Entre application de cartographie et logiciel malveillant, une opération d'espionnage sophistiquée vise les forces ukrainiennes via Telegram. Sous couvert d'un canal baptisé « Civil Defense », des acteurs présumés russes diffusent des malwares ciblant aussi bien les appareils Windows qu'Android.

Telegram joue un rôle absolument essentiel dans le conflit russo-ukrainien. © JarTee / Shutterstock
Telegram joue un rôle absolument essentiel dans le conflit russo-ukrainien. © JarTee / Shutterstock

L'application Telegram (qui, malgré les controverses, atteint des sommets en termes de popularité) continue d'être instrumentalisée dans le conflit russo-ukrainien, comme en témoignent les récentes découvertes d'experts en cybersécurité. Une nouvelle menace, un groupe baptisé UNC5812 par les analystes, apparaît comme particulièrement élaborée. Il use d'une stratégie hybride qui mêle manipulation psychologique et infiltration numérique, dévoilée conjointement par les équipes de Google's Threat Analysis Group (TAG) et Mandiant.

L'apparence trompeuse d'un service citoyen

Derrière une façade d'utilité publique se cache une opération cyber savamment orchestrée. Le groupe UNC5812 opère via un canal Telegram créé le 10 septembre 2024, «civildefense_com_ua », qui comptabilise à ce jour 184 abonnés. Son site web associé, « civildefense.com[.]ua », a été enregistré quelques mois plus tôt, le 24 avril 2024. La plateforme se présente comme un service gratuit permettant aux potentiels conscrits de visualiser et de partager les emplacements des recruteurs militaires ukrainiens via une application collaborative.

Une couverture d'autant plus efficace que plusieurs canaux Telegram ukrainiens établis et légitimes ont relayé l'existence de ce service, lui conférant ainsi une apparence de crédibilité auprès du public ciblé. Les visiteurs sont par la suite systématiquement redirigés vers le site web du groupe, point de départ de l'infection par des logiciels malveillants spécifiquement adaptés à leur système d'exploitation.

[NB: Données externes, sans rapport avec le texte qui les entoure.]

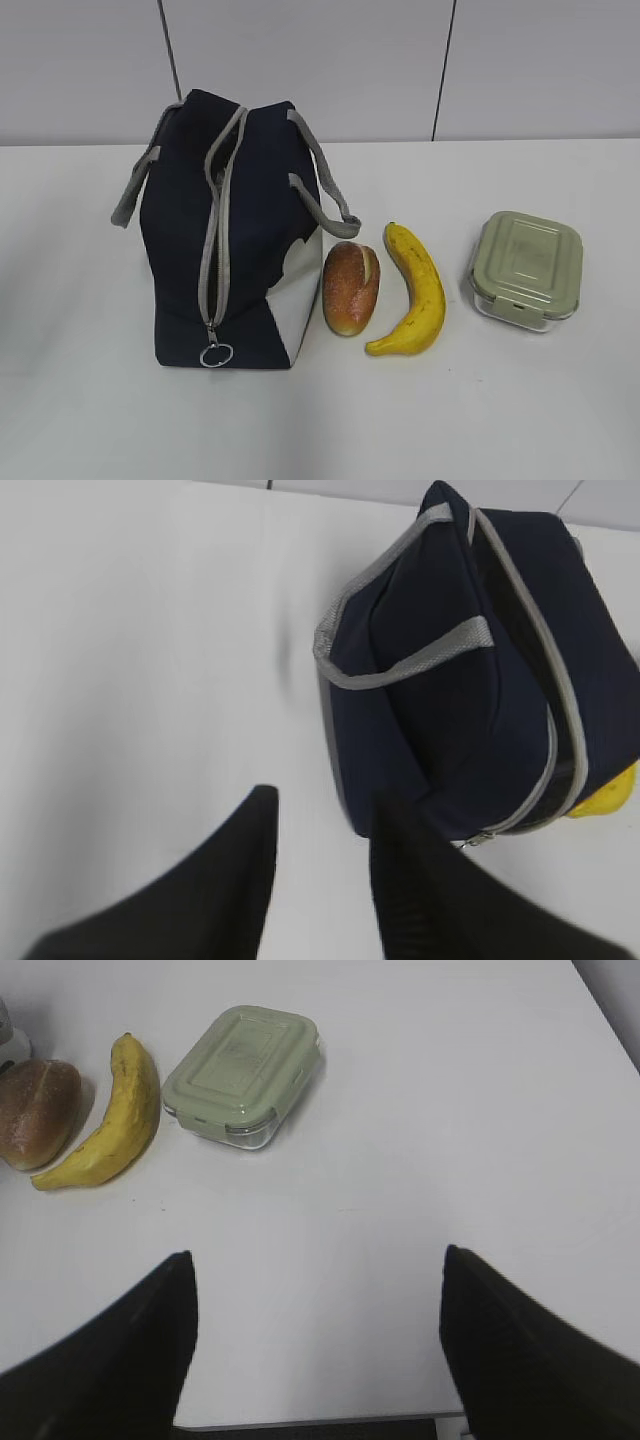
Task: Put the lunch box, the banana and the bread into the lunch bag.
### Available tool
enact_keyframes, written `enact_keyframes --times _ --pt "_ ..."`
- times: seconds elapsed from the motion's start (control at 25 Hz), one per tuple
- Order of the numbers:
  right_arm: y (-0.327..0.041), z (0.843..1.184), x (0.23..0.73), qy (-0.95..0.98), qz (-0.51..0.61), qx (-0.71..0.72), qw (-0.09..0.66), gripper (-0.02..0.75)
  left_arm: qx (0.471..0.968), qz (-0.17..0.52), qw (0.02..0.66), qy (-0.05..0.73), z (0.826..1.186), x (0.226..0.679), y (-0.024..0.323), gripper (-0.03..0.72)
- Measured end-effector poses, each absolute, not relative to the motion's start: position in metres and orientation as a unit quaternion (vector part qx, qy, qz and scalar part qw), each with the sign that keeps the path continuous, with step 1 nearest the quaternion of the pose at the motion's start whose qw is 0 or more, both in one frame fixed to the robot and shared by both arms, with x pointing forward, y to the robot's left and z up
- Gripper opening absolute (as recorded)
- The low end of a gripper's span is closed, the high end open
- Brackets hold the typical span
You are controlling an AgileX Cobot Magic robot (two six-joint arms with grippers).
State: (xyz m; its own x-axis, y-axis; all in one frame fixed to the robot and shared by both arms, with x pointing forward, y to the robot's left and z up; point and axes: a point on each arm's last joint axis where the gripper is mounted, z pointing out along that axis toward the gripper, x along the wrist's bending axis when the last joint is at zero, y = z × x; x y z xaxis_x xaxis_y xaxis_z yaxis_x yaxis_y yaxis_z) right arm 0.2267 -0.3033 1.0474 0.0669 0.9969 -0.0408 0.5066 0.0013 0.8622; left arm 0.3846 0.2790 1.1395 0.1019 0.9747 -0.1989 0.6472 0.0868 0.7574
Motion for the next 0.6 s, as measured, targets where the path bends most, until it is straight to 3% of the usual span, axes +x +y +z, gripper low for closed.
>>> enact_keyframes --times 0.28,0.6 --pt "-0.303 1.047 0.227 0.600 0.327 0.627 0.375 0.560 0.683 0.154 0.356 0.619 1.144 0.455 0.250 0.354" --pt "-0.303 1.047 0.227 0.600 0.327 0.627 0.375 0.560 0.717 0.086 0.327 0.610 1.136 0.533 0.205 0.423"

 Le site Site Civil Defense, diffusant de fausses applications de localisation pour infecter des appareils. © The Hacker News
Le site Site Civil Defense, diffusant de fausses applications de localisation pour infecter des appareils. © The Hacker News

Une infection sur mesure

L'arsenal malveillant déployé par UNC5812 révèle une architecture sophistiquée, adaptée au système d'exploitation de chaque victime. Sur Windows, l'infection s'opère via une archive ZIP contenant un nouveau chargeur de logiciels malveillants en PHP (un langage relativement facile à apprendre), baptisé Pronsis. Ce dernier injecte simultanément SUNSPINNER, une fausse application de cartographie, et PureStealer, un logiciel d'extraction de données vendu sur le marché noir (150 dollars pour un abonnement mensuel et 699 dollars pour une licence à vie).

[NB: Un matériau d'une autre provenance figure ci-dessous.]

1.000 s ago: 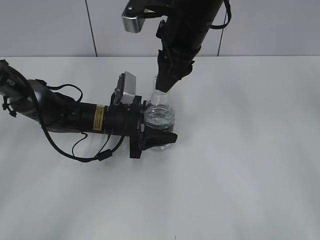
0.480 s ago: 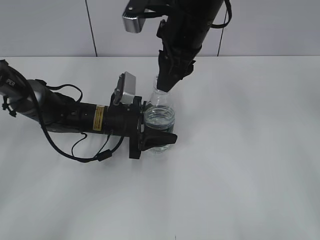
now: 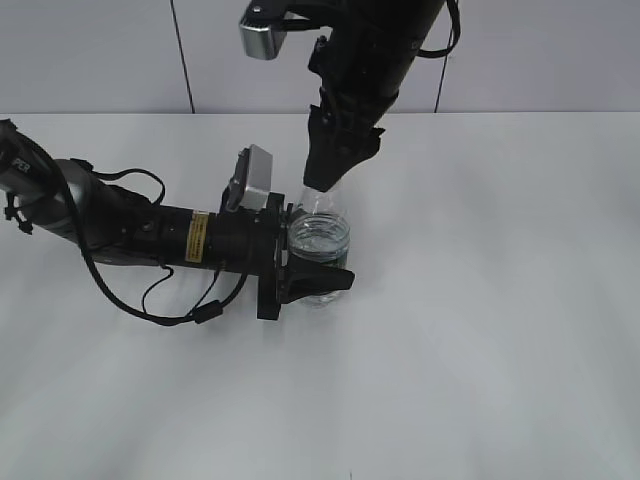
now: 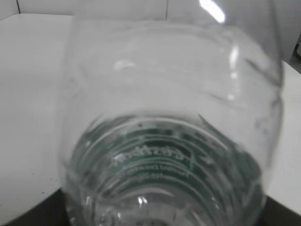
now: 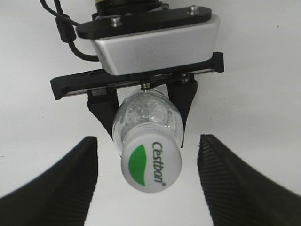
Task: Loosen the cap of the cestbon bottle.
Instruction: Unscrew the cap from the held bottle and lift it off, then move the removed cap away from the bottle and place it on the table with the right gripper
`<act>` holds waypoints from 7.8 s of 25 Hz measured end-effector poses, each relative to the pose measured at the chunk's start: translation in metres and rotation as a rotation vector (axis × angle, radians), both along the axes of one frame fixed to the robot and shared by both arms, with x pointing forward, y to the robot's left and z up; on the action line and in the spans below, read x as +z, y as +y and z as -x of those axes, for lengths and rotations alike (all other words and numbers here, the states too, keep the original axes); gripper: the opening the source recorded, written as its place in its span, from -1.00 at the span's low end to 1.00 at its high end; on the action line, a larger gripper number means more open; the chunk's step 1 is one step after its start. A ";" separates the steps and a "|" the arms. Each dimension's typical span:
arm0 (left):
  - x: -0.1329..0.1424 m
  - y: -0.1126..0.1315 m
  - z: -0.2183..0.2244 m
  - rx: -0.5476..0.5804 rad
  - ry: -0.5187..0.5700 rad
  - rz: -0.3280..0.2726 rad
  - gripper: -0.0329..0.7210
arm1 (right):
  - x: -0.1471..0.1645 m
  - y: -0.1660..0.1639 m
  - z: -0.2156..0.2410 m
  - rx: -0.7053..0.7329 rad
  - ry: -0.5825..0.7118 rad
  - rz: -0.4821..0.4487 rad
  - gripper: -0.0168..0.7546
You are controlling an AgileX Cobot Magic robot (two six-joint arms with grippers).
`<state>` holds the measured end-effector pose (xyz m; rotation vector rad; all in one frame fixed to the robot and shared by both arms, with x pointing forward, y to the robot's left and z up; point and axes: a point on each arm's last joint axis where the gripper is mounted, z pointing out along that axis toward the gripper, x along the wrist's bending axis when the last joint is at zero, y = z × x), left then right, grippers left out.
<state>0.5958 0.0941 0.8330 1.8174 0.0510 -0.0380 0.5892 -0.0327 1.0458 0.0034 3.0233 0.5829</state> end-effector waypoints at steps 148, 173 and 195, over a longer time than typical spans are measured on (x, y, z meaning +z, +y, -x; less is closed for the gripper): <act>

Les utilisateurs Android sont, quant à eux, ciblés par une application malicieuse (identifiée sous le nom de package « com.http.masters ») dissimulant CraxsRAT. Un acronyme pour CRacking Android RAT (Rat signifiant « Rat » en anglais, un terme couramment utilisé pour désigner les « Remote Access Trojans »). C'est un type de malware particulièrement dangereux conçu spécifiquement pour les appareils Android. Ce Cheval de Troie permet ensuite une prise de contrôle totale de l'appareil touché : enregistrement des frappes au clavier et des gestes tactiles, capture des communications, des écrans et même des appels.

Le site web accompagne même ses utilisateurs Android avec des instructions vidéo détaillées pour désactiver Google Play Protect et accorder toutes les autorisations requises, permettant ainsi au malware de fonctionner sans entrave. Dans sa FAQ, le site tente même de justifier l'hébergement de l'application en dehors du Play Store, prétextant vouloir « protéger l'anonymat et la sécurité » de ses utilisateurs. Plutôt ironique…

Fait notable, le site prétend également proposer des versions pour macOS et iPhone, bien qu'aucun logiciel malveillant ne soit encore disponible pour ces plateformes. Cette campagne, sans grande surprise, s'inscrit dans la continuité des tactiques russes observées depuis le début du conflit, où les frontières entre guerre psychologique et cyberattaques s'estompent progressivement. Cette approche, dite de « guerre hybride », permet au pays de démultiplier les effets de ses actions tout en minimisant les risques d'une confrontation directe.